I have made my own Sieve of Eratosthenes implementation in NumPy. I am sure you all know it is for finding all primes below a number, so I won't explain anything further.
Code:
import numpy as np
def primes_sieve(n):
primes = np.ones(n+1, dtype=bool)
primes[:2] = False
primes[4::2] = False
for i in range(3, int(n**0.5)+1, 2):
if primes[i]:
primes[i*i::i] = False
return np.where(primes)[0]
As you can see I have already made some optimizations, first all primes are odd except for 2, so I set all multiples of 2 to False
and only brute-force odd numbers.
Second I only looped through numbers up to the floor of the square root, because all composite numbers after the square root would be eliminated by being a multiple of a prime number below the square root.
But it isn't optimal, because it loops through all odd numbers below the limit, and not all odd numbers are prime. And as the number grows larger, primes become more sparse, so there are lots of redundant iterations.

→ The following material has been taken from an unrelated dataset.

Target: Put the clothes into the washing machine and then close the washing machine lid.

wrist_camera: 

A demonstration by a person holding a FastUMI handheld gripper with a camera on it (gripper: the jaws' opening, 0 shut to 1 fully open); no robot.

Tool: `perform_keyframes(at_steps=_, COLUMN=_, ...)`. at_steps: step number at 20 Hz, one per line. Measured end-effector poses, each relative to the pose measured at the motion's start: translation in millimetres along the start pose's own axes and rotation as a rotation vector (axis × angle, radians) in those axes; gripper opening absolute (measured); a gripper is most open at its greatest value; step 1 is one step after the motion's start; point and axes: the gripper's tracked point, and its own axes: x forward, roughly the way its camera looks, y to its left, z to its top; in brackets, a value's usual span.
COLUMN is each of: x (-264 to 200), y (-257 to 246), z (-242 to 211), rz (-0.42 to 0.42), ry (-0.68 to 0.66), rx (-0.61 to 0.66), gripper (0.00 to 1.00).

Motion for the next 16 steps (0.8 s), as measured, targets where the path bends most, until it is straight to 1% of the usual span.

So if the list of candidates is changed dynamically, in such a way that composite numbers already identified wouldn't even ever be iterated upon, so that only prime numbers are looped through, there won't be any wasteful iterations, thus the algorithm would be optimal.
I have written a crude implementation of the optimized version:
def primes_sieve_opt(n):
primes = np.ones(n+1, dtype=bool)
primes[:2] = False
primes[4::2] = False
limit = int(n**0.5)+1
i = 2
while i < limit:
primes[i*i::i] = False
i += 1 + primes[i+1:].argmax()
return np.where(primes)[0]
But it is much slower than the unoptimized version:
In [92]: %timeit primes_sieve(65536)
271 µs ± 22 µs per loop (mean ± std. dev. of 7 runs, 1,000 loops each)

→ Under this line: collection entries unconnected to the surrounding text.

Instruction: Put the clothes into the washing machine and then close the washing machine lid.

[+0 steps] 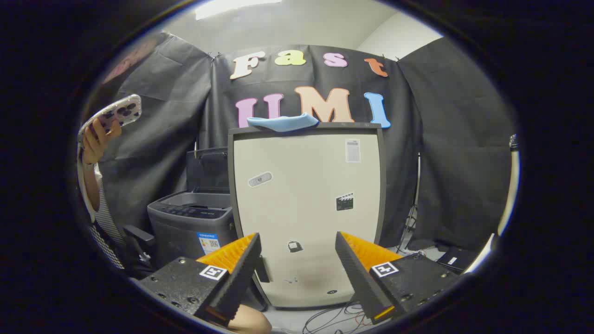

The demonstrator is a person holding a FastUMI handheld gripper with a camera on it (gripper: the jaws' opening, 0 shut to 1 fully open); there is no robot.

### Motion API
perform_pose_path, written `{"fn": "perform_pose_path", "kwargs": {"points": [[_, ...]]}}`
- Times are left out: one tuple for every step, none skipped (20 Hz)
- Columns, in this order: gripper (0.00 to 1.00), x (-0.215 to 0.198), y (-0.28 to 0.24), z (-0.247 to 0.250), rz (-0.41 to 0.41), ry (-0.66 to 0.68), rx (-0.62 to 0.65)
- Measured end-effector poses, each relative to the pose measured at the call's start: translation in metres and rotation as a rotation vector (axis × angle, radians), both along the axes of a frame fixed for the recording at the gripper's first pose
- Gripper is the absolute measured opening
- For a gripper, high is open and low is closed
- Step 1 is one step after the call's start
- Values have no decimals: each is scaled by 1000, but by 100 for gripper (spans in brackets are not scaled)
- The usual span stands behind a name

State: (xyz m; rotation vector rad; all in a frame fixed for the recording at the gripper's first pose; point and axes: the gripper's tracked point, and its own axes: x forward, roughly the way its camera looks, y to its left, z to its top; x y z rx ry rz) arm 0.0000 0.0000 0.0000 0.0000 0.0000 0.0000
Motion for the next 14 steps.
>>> {"fn": "perform_pose_path", "kwargs": {"points": [[98,0,0,0,0,0,0],[98,0,0,0,-2,0,0],[98,0,-1,0,-5,-1,1],[98,0,-1,0,-6,0,2],[98,0,-1,0,-7,0,2],[97,0,-1,0,-6,0,2],[97,0,-1,0,-6,0,1],[97,0,-1,0,-6,-1,1],[97,0,-1,0,-6,-1,1],[97,0,-1,-1,-6,0,1],[97,0,-1,0,-7,0,2],[97,0,-1,0,-7,0,2],[97,0,-1,0,-6,0,1],[97,0,-1,0,-7,0,1]]}}
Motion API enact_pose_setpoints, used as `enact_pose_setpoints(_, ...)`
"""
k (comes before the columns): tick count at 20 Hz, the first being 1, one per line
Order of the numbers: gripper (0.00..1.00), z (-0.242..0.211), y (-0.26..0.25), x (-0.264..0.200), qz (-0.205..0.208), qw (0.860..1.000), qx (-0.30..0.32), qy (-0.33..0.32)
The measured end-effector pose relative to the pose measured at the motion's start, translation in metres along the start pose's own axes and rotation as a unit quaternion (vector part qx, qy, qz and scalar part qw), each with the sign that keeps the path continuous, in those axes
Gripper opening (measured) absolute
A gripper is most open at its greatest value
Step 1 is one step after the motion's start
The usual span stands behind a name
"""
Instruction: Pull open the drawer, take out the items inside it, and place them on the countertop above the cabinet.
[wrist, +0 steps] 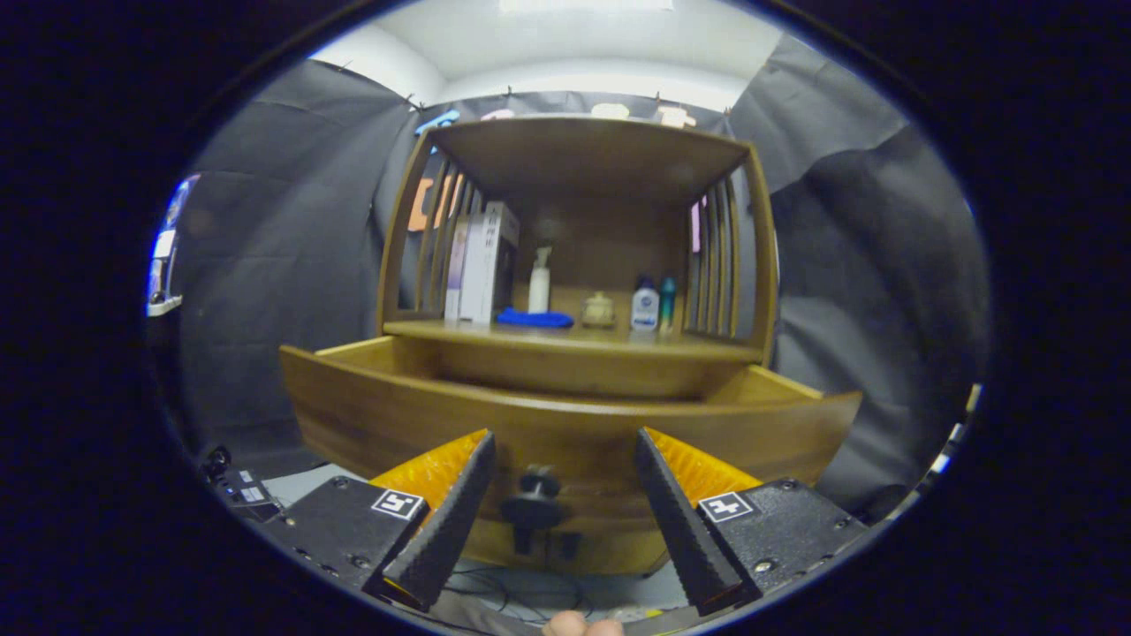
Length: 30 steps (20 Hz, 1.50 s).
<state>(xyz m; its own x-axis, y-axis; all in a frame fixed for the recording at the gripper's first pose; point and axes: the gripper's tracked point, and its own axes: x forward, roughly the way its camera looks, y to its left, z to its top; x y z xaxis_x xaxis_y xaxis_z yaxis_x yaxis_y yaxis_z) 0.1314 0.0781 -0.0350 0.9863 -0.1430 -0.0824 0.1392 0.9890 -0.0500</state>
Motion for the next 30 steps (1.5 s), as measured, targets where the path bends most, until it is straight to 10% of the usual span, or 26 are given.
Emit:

In [102]: %timeit primes_sieve_opt(65536)
309 µs ± 3.86 µs per loop (mean ± std. dev. of 7 runs, 1,000 loops each)
My idea is simple, by getting the next index of True
, I can ensure all primes are covered and only primes are processed.
However np.argmax
is slow in this regard. I Google searched "how to find the index of the next True value in NumPy array" (without quotes), and I found several StackOverflow questions that are slightly relevant but ultimately doesn't answer my question.
For example, numpy get index where value is true and Numpy first occurrence of value greater than existing value.
I am not trying to find all indexes where True
, and it is extremely stupid to do that, I need to find the next True
value, get its index and immediately stop looping, there are only bool
s.
How can I optimize this?
If anyone is interested, I have optimized my algorithm further:
import numba
import numpy as np
@numba.jit(nopython=True, parallel=True, fastmath=True, forceobj=False)
def prime_sieve(n: int) -> np.ndarray:
primes = np.full(n + 1, True)
primes[:2] = False
primes[4::2] = False
primes[9::6] = False
limit = int(n**0.5) + 1
for i in range(5, limit, 6):
if primes[i]:
primes[i * i :: 2 * i] = False
for i in range(7, limit, 6):
if primes[i]:
primes[i * i :: 2 * i] = False
return np.flatnonzero(primes)
I used numba
to speed things up. And since all primes except 2 and 3 are either 6k+1 or 6k-1, this makes things even faster.
My idea is simple, by getting the next index of True, I can ensure all primes are covered and only primes are processed.
Some profiling suggests you could get at best a 0.2% speedup this way.
For large values of N, the vast majority of time is spent doing primes[i*i::i] = False
.
Here's the output of line_profiler running on the first hundred million primes:
Timer unit: 1e-09 s
Total time: 1.04878 s
File: /tmp/ipykernel_22262/2557137730.py
Function: primes_sieve at line 3
Line # Hits Time Per Hit % Time Line Contents
==============================================================
3 def primes_sieve(n):
4 1 14264754.0 14264754.0 1.4 primes = np.ones(n+1, dtype=bool)
5 1 12394.0 12394.0 0.0 primes[:2] = False
6 1 16238905.0 16238905.0 1.5 primes[4::2] = False
7 4999 1309955.0 262.0 0.1 for i in range(3, int(n**0.5)+1, 2):
8 3771 1507909.0 399.9 0.1 if primes[i]:
9 1228 909007228.0 740233.9 86.7 primes[i*i::i] = False
10
11 1 106434647.0 106434647.0 10.1 return np.where(primes)[0]
If you skipped more values of i
, you could avoid the time spent on the lines for i in range(3, int(n**0.5)+1, 2):
and if primes[i]:
. But you wouldn't avoid the time spent in primes[i*i::i] = False
. Since the program spends 0.1% in each of those, you could save at most 0.2% of your execution time.